● **PROBLEM DETAILS**:
When you reach the line that contains "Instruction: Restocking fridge", set down that line and every one after it through the end of the records, exactly as written and with no pictures.
BEGIN
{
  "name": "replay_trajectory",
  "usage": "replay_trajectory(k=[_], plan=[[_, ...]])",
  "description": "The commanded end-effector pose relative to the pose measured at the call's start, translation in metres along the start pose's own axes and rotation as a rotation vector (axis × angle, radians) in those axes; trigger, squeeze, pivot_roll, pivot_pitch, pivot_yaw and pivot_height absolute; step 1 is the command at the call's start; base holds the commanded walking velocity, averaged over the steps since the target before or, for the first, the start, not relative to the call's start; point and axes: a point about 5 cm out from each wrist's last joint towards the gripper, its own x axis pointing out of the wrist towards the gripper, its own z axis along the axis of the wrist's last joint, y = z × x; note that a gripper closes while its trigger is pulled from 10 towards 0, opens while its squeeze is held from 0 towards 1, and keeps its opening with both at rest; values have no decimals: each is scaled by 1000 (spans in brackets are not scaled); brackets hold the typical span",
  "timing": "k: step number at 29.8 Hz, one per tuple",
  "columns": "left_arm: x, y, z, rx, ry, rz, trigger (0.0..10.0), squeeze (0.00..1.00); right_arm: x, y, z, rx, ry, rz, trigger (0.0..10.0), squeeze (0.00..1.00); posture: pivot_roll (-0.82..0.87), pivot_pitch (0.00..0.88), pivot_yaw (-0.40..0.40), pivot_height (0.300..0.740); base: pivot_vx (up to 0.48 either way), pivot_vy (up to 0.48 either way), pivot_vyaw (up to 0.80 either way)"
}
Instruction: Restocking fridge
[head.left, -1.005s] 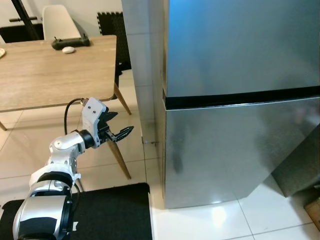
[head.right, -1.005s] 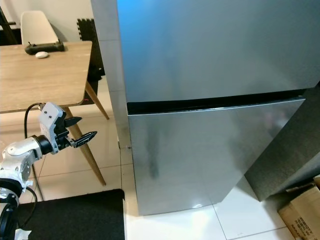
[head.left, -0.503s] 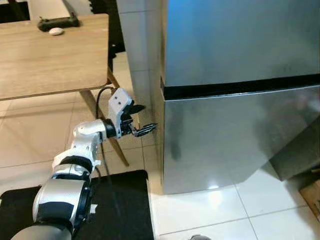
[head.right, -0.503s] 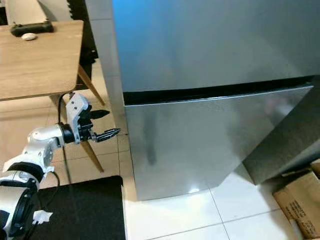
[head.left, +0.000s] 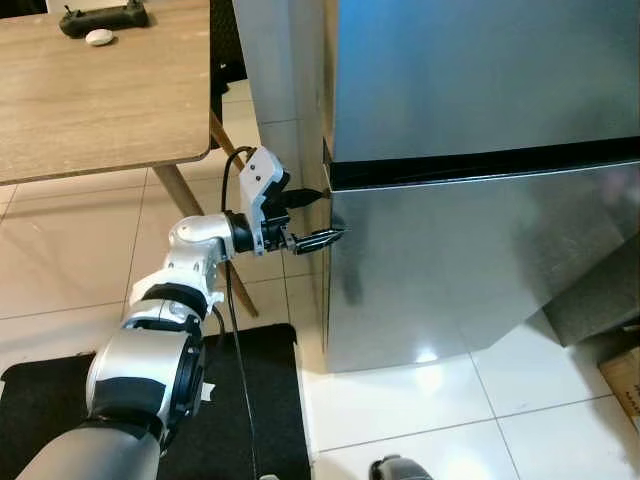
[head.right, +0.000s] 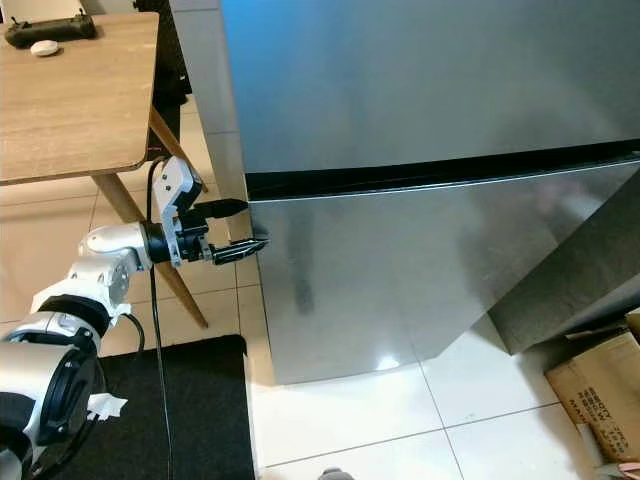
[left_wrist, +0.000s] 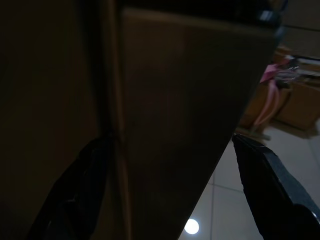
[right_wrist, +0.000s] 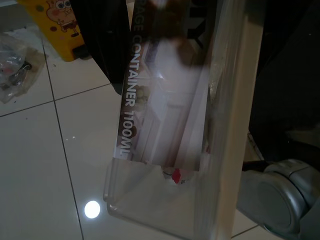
END
● **REPLY**:
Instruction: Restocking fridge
[head.left, -1.005s] 
[head.right, -1.005s] 
[head.left, -0.503s] 
[head.right, -0.503s] 
[head.left, +0.000s] 
[head.right, +0.000s] 
[left_wrist, +0.000s] 
[right_wrist, +0.000s] 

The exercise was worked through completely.